◆ **Prompt**
Below are some records; output exactly the lines from the line with "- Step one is" to the line with "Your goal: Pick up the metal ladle", both ends kept, and nothing more.

◆ **Record extracts**
━━━━━━━━
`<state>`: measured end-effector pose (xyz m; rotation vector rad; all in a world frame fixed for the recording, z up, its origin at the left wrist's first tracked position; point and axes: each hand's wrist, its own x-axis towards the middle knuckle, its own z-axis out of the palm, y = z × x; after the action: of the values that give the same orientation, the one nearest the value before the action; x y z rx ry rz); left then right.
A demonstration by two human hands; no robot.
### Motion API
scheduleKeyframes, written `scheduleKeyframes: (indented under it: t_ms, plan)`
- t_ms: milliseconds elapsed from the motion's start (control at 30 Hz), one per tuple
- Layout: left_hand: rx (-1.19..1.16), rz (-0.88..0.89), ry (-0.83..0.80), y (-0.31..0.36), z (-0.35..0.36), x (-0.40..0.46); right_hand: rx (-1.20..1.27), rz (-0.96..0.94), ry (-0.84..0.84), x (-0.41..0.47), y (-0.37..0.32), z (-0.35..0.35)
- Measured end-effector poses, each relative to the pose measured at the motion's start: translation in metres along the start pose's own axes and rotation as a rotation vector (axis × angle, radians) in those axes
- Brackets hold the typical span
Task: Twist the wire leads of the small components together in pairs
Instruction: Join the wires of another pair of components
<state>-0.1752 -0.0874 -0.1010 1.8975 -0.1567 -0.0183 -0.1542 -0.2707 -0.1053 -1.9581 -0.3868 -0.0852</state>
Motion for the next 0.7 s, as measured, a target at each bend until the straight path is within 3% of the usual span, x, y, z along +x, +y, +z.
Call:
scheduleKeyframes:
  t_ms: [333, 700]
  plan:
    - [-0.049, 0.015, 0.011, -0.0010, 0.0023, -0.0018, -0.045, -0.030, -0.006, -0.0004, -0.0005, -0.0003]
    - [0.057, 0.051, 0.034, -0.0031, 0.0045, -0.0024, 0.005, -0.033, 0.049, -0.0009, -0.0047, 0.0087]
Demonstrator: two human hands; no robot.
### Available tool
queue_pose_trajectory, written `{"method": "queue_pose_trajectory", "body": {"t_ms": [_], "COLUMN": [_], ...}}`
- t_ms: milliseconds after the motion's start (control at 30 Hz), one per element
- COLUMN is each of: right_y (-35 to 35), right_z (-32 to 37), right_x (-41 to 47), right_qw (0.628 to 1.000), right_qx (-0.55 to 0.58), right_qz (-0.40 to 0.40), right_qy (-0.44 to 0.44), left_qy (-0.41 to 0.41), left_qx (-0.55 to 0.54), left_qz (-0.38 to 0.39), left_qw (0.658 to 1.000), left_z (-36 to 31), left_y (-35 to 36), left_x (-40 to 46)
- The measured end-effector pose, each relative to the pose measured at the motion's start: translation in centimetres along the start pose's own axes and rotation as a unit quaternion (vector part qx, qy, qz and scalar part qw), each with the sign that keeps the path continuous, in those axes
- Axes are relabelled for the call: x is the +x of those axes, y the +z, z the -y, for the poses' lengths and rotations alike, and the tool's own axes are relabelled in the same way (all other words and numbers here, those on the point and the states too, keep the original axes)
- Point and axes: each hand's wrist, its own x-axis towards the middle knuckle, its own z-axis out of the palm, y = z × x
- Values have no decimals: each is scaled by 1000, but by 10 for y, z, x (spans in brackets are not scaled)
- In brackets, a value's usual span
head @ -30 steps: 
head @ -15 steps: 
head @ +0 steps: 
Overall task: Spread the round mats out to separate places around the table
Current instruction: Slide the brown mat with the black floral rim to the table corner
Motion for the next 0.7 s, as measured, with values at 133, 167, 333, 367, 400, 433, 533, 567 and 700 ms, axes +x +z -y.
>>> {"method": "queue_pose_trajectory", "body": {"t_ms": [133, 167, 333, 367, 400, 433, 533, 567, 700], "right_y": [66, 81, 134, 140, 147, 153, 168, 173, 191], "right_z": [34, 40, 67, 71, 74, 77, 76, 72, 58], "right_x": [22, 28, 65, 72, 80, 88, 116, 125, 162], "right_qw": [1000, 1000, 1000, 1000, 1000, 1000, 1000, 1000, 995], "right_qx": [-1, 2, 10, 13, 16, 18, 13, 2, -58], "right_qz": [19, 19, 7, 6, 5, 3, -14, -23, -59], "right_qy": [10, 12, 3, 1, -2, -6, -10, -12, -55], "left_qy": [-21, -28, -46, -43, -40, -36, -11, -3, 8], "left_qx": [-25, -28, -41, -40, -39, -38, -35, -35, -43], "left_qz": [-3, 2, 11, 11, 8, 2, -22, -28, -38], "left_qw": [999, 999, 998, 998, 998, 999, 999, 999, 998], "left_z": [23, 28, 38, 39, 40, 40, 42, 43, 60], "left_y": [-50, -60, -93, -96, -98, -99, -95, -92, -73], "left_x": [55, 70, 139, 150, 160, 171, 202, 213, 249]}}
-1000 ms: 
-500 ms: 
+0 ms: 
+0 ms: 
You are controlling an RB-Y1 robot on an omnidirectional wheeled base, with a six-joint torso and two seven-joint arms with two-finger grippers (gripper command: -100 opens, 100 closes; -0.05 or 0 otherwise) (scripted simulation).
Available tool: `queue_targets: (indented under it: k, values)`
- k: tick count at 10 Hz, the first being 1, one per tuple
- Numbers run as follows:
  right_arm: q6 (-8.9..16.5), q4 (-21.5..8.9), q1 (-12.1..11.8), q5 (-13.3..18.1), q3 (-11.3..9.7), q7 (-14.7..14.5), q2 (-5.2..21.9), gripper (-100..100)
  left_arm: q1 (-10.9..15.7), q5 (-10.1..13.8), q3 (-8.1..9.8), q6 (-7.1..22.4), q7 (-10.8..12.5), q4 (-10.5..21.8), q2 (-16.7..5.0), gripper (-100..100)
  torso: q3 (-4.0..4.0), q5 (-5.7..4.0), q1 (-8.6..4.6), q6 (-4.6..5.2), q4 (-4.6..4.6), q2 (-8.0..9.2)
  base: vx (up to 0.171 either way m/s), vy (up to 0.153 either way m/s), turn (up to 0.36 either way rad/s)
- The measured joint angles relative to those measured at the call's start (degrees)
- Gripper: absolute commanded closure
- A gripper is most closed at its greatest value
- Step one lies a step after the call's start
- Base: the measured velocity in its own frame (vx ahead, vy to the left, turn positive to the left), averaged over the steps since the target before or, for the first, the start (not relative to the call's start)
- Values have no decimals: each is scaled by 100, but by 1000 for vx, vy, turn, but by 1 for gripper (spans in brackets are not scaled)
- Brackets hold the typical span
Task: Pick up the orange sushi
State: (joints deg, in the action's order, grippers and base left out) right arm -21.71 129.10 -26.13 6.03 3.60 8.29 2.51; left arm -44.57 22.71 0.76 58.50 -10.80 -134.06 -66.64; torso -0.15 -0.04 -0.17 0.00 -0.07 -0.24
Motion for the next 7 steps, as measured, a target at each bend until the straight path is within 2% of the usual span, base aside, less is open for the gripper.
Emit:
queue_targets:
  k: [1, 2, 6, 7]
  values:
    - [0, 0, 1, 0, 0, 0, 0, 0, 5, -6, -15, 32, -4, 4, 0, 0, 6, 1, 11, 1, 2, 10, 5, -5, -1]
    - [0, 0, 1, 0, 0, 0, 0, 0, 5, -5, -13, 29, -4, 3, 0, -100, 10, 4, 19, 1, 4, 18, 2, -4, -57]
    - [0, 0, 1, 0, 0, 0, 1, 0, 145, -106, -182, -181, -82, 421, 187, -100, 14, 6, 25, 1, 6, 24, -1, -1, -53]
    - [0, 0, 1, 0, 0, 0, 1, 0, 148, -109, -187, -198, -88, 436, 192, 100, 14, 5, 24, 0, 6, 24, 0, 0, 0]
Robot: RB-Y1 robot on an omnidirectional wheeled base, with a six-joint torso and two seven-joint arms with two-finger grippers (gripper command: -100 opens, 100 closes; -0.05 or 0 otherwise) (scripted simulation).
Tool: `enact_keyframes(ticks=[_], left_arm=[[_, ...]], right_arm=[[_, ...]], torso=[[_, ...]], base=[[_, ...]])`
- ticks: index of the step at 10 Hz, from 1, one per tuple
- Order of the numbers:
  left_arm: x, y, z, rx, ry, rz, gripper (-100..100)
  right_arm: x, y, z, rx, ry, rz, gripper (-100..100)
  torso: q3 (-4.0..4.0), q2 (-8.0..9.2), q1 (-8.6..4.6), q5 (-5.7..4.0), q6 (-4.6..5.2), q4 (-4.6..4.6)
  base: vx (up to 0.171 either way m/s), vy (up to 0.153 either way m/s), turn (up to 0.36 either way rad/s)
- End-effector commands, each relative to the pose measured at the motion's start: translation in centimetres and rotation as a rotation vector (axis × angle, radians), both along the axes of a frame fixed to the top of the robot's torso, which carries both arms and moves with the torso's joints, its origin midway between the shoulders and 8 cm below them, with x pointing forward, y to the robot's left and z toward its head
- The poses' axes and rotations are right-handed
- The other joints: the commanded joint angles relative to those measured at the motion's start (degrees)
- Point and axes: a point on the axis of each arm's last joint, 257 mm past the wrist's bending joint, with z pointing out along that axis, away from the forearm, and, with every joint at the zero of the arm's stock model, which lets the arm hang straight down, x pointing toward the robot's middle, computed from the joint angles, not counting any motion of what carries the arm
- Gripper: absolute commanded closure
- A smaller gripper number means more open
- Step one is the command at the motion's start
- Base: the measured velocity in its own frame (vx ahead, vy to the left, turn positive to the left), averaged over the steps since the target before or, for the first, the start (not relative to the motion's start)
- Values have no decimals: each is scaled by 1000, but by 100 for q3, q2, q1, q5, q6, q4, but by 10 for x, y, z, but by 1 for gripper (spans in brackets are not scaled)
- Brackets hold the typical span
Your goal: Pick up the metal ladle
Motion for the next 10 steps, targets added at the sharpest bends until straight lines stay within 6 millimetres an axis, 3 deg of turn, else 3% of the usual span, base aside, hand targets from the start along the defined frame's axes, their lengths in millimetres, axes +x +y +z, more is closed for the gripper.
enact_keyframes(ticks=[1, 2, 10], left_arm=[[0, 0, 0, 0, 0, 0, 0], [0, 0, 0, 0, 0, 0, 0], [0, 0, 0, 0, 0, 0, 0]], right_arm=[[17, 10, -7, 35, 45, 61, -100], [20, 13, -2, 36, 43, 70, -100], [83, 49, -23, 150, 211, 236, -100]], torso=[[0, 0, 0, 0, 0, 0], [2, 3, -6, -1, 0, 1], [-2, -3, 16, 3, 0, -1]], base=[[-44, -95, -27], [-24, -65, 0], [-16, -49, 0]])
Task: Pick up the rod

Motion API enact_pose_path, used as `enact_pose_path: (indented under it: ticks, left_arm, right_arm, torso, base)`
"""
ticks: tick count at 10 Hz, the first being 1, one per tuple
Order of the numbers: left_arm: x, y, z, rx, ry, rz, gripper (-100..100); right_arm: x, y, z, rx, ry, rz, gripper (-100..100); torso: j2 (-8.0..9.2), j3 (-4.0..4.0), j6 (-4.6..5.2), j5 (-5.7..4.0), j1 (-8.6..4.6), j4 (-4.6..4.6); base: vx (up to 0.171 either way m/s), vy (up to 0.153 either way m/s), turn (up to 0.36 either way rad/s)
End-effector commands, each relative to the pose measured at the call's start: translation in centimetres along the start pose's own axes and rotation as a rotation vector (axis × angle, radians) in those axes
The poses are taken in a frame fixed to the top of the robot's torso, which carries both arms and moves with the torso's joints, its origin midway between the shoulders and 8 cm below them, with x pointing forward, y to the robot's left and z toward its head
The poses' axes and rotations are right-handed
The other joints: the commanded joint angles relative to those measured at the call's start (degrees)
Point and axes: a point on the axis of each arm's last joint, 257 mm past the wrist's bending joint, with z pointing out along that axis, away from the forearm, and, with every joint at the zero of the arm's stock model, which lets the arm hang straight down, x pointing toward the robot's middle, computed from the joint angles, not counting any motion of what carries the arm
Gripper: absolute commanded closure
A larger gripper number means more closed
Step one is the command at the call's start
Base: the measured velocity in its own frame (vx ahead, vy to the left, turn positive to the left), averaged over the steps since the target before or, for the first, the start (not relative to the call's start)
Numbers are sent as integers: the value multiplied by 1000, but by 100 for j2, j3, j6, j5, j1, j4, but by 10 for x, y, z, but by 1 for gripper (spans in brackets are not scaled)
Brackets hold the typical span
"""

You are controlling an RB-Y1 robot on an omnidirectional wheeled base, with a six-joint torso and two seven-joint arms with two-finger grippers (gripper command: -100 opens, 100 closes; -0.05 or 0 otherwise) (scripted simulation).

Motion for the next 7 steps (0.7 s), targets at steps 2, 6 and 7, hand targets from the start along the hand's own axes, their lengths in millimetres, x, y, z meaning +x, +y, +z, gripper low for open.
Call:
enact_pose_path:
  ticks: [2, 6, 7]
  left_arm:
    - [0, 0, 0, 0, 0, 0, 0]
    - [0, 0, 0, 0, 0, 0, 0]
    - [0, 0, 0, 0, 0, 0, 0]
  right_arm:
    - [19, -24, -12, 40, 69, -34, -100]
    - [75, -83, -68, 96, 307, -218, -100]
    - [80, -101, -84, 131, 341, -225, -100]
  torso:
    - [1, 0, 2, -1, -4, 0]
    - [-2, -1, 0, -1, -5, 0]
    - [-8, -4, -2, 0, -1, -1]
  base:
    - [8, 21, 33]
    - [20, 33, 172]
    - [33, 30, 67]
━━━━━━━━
◆ **Response**
- Step one is the command at the motion's start
- Base: the measured velocity in its own frame (vx ahead, vy to the left, turn positive to the left), averaged over the steps since the target before or, for the first, the start (not relative to the motion's start)
- Values have no decimals: each is scaled by 1000, but by 100 for q3, q2, q1, q5, q6, q4, but by 10 for x, y, z, but by 1 for gripper (spans in brackets are not scaled)
- Brackets hold the typical span
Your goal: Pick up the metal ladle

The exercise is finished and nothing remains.